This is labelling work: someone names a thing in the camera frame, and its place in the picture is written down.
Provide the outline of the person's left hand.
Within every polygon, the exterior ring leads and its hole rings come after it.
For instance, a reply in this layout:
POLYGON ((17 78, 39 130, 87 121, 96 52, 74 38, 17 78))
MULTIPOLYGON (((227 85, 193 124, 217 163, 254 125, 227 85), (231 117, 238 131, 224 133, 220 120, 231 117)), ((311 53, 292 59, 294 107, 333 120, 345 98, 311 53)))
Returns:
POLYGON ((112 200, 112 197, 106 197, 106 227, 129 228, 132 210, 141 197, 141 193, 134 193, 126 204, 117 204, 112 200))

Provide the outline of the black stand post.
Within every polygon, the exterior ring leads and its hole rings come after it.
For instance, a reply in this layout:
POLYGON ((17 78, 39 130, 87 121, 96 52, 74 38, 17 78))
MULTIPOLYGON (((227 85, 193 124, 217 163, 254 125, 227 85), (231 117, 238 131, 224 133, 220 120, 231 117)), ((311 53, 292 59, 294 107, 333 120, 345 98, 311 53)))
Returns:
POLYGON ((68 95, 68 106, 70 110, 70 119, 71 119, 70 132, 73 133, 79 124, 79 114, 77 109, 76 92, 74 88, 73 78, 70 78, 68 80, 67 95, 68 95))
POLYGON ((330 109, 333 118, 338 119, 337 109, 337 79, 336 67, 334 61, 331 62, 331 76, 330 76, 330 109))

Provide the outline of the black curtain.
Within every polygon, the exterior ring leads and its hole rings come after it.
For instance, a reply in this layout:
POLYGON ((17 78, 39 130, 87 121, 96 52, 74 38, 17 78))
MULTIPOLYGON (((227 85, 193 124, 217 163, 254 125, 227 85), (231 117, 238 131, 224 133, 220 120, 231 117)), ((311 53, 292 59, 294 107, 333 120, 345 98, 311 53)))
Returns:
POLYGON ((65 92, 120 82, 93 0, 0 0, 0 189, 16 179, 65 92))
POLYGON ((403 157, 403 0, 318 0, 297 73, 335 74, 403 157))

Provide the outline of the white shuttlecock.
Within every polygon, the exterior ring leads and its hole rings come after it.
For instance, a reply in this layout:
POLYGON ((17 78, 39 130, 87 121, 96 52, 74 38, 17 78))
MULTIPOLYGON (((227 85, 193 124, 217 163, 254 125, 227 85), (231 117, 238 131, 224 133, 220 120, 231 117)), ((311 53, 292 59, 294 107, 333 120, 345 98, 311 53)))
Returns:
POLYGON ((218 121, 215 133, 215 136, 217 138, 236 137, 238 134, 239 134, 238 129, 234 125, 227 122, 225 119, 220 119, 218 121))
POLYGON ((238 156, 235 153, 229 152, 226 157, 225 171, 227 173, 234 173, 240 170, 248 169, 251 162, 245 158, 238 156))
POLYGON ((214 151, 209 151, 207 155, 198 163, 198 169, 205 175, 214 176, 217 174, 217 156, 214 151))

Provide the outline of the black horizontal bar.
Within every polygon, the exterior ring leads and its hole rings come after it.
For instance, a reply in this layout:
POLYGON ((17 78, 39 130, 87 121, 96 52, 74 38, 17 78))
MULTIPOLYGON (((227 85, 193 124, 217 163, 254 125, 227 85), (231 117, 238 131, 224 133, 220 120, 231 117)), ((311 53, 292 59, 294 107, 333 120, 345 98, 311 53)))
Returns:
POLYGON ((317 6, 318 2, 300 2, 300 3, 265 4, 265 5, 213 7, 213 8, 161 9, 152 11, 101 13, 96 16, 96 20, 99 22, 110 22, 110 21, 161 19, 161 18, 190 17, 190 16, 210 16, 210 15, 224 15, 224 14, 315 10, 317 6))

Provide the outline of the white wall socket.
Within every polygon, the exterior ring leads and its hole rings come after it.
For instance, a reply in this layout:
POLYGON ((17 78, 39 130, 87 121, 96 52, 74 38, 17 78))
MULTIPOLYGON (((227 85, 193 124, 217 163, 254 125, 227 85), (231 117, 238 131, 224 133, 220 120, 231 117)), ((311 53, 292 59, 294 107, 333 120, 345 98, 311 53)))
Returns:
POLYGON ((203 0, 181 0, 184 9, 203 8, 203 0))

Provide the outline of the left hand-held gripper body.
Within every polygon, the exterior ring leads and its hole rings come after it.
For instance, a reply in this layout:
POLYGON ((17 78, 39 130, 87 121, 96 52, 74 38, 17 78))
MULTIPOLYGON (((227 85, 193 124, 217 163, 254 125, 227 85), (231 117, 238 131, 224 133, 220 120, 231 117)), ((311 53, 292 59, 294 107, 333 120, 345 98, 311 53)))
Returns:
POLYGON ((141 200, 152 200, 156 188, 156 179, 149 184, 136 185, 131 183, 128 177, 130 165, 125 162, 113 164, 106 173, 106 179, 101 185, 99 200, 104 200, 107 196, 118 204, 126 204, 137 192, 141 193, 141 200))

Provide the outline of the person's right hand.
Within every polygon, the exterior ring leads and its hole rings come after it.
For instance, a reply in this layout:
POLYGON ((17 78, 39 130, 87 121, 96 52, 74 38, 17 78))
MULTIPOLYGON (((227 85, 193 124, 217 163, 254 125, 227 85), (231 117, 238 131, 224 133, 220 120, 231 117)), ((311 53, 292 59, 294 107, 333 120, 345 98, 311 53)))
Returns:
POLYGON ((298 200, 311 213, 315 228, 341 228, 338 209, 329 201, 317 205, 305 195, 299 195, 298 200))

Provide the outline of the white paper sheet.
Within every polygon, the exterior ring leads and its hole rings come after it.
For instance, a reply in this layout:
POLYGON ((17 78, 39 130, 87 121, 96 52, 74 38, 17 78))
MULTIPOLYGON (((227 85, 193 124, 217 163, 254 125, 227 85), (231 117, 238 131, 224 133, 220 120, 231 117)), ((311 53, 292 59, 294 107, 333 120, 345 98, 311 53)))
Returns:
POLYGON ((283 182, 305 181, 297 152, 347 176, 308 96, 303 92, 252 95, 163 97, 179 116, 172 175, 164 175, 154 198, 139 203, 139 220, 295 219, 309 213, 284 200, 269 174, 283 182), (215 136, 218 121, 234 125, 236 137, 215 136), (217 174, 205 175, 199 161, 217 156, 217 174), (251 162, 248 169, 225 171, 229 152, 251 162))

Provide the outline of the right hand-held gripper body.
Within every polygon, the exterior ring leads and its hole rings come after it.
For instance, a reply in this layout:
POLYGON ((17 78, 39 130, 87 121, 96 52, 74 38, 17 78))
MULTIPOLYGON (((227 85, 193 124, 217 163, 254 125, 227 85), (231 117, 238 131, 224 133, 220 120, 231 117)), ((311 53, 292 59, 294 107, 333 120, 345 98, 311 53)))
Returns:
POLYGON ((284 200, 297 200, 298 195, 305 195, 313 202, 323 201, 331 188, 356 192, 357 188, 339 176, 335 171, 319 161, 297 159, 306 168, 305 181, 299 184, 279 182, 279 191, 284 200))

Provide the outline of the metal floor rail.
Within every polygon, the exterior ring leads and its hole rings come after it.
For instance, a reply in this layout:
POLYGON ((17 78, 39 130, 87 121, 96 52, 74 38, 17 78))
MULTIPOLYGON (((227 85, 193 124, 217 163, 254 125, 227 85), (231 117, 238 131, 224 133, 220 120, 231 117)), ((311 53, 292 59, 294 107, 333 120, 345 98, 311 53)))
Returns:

========================

Instructions to follow: Reproduce the material exactly. Every line must match.

Written answer:
This is labelling work: someone names a thing in the camera frame, and its place in the picture is written down.
Provide the outline of the person's left hand.
Within every polygon, the exterior ring leads and its hole rings come after it.
For instance, a reply in this layout:
POLYGON ((17 78, 39 130, 87 121, 96 52, 74 38, 17 78))
MULTIPOLYGON (((227 85, 193 124, 217 163, 254 125, 227 85), (231 117, 238 131, 224 133, 220 120, 231 117)), ((311 53, 292 59, 294 107, 333 120, 345 98, 311 53)))
Returns:
POLYGON ((112 200, 112 197, 106 197, 106 227, 129 228, 132 210, 141 197, 141 193, 134 193, 126 204, 117 204, 112 200))

Provide the outline of the black stand post.
Within every polygon, the exterior ring leads and its hole rings come after it.
For instance, a reply in this layout:
POLYGON ((17 78, 39 130, 87 121, 96 52, 74 38, 17 78))
MULTIPOLYGON (((227 85, 193 124, 217 163, 254 125, 227 85), (231 117, 238 131, 224 133, 220 120, 231 117)), ((311 53, 292 59, 294 107, 333 120, 345 98, 311 53)))
Returns:
POLYGON ((68 95, 68 106, 70 110, 70 119, 71 119, 70 132, 73 133, 79 124, 79 114, 77 109, 76 92, 74 88, 73 78, 70 78, 68 80, 67 95, 68 95))
POLYGON ((330 109, 333 118, 338 119, 337 109, 337 79, 336 67, 334 61, 331 62, 331 76, 330 76, 330 109))

Provide the outline of the black curtain.
Within every polygon, the exterior ring leads and its hole rings come after it.
For instance, a reply in this layout:
POLYGON ((17 78, 39 130, 87 121, 96 52, 74 38, 17 78))
MULTIPOLYGON (((227 85, 193 124, 217 163, 254 125, 227 85), (231 117, 238 131, 224 133, 220 120, 231 117)), ((311 53, 292 59, 294 107, 333 120, 345 98, 311 53)))
Returns:
POLYGON ((65 92, 120 82, 93 0, 0 0, 0 189, 16 179, 65 92))
POLYGON ((403 157, 403 0, 318 0, 297 73, 335 74, 403 157))

Provide the outline of the white shuttlecock.
Within every polygon, the exterior ring leads and its hole rings come after it.
For instance, a reply in this layout:
POLYGON ((17 78, 39 130, 87 121, 96 52, 74 38, 17 78))
MULTIPOLYGON (((227 85, 193 124, 217 163, 254 125, 227 85), (231 117, 238 131, 224 133, 220 120, 231 117)), ((311 53, 292 59, 294 107, 333 120, 345 98, 311 53)))
Returns:
POLYGON ((218 121, 215 133, 215 136, 217 138, 236 137, 238 134, 239 134, 238 129, 234 125, 227 122, 225 119, 220 119, 218 121))
POLYGON ((238 156, 235 153, 229 152, 226 157, 225 171, 227 173, 234 173, 240 170, 248 169, 251 162, 245 158, 238 156))
POLYGON ((214 151, 209 151, 207 155, 198 163, 198 169, 205 175, 214 176, 217 174, 217 156, 214 151))

Provide the outline of the black horizontal bar.
Within every polygon, the exterior ring leads and its hole rings come after it.
For instance, a reply in this layout:
POLYGON ((17 78, 39 130, 87 121, 96 52, 74 38, 17 78))
MULTIPOLYGON (((227 85, 193 124, 217 163, 254 125, 227 85), (231 117, 238 131, 224 133, 220 120, 231 117)), ((311 53, 292 59, 294 107, 333 120, 345 98, 311 53)))
Returns:
POLYGON ((317 6, 318 2, 300 2, 300 3, 265 4, 265 5, 213 7, 213 8, 161 9, 152 11, 101 13, 96 16, 96 20, 99 22, 110 22, 110 21, 161 19, 161 18, 190 17, 190 16, 210 16, 210 15, 224 15, 224 14, 315 10, 317 6))

Provide the outline of the white wall socket.
Within every polygon, the exterior ring leads and its hole rings come after it.
For instance, a reply in this layout:
POLYGON ((17 78, 39 130, 87 121, 96 52, 74 38, 17 78))
MULTIPOLYGON (((227 85, 193 124, 217 163, 254 125, 227 85), (231 117, 238 131, 224 133, 220 120, 231 117)), ((311 53, 292 59, 294 107, 333 120, 345 98, 311 53)))
Returns:
POLYGON ((203 0, 181 0, 184 9, 203 8, 203 0))

Provide the outline of the left hand-held gripper body.
Within every polygon, the exterior ring leads and its hole rings come after it.
For instance, a reply in this layout:
POLYGON ((17 78, 39 130, 87 121, 96 52, 74 38, 17 78))
MULTIPOLYGON (((227 85, 193 124, 217 163, 254 125, 227 85), (231 117, 238 131, 224 133, 220 120, 231 117)), ((311 53, 292 59, 294 107, 333 120, 345 98, 311 53)))
Returns:
POLYGON ((141 200, 152 200, 156 188, 156 179, 149 184, 136 185, 131 183, 128 177, 130 165, 125 162, 113 164, 106 173, 106 179, 101 185, 99 200, 104 200, 107 196, 118 204, 126 204, 137 192, 141 193, 141 200))

Provide the outline of the person's right hand.
Within every polygon, the exterior ring leads and its hole rings come after it.
For instance, a reply in this layout:
POLYGON ((17 78, 39 130, 87 121, 96 52, 74 38, 17 78))
MULTIPOLYGON (((227 85, 193 124, 217 163, 254 125, 227 85), (231 117, 238 131, 224 133, 220 120, 231 117)), ((311 53, 292 59, 294 107, 333 120, 345 98, 311 53)))
Returns:
POLYGON ((298 200, 311 213, 315 228, 341 228, 338 209, 329 201, 317 205, 305 195, 299 195, 298 200))

Provide the outline of the white paper sheet.
Within every polygon, the exterior ring leads and its hole rings come after it.
For instance, a reply in this layout:
POLYGON ((17 78, 39 130, 87 121, 96 52, 74 38, 17 78))
MULTIPOLYGON (((227 85, 193 124, 217 163, 254 125, 227 85), (231 117, 238 131, 224 133, 220 120, 231 117)), ((311 53, 292 59, 294 107, 333 120, 345 98, 311 53)))
Returns:
POLYGON ((283 182, 305 181, 297 152, 347 176, 308 96, 303 92, 252 95, 163 97, 179 116, 172 175, 164 175, 154 198, 139 203, 139 220, 295 219, 309 213, 284 200, 269 174, 283 182), (215 136, 218 121, 234 125, 236 137, 215 136), (217 174, 205 175, 199 161, 217 156, 217 174), (251 162, 248 169, 225 171, 229 152, 251 162))

Provide the outline of the right hand-held gripper body.
Within every polygon, the exterior ring leads and its hole rings come after it.
For instance, a reply in this layout:
POLYGON ((17 78, 39 130, 87 121, 96 52, 74 38, 17 78))
MULTIPOLYGON (((227 85, 193 124, 217 163, 254 125, 227 85), (231 117, 238 131, 224 133, 220 120, 231 117)), ((311 53, 292 59, 294 107, 333 120, 345 98, 311 53)))
Returns:
POLYGON ((284 200, 297 200, 298 195, 305 195, 313 202, 323 201, 331 188, 356 192, 357 188, 339 176, 335 171, 319 161, 297 159, 306 168, 305 181, 299 184, 279 182, 279 191, 284 200))

Provide the outline of the metal floor rail.
Within every polygon, the exterior ring leads and its hole rings come after it.
For instance, a reply in this layout:
POLYGON ((17 78, 39 130, 87 121, 96 52, 74 38, 17 78))
MULTIPOLYGON (((227 85, 193 124, 217 163, 254 125, 227 85), (231 117, 238 131, 224 133, 220 120, 231 117)), ((311 53, 292 59, 294 107, 333 120, 345 98, 311 53)))
Returns:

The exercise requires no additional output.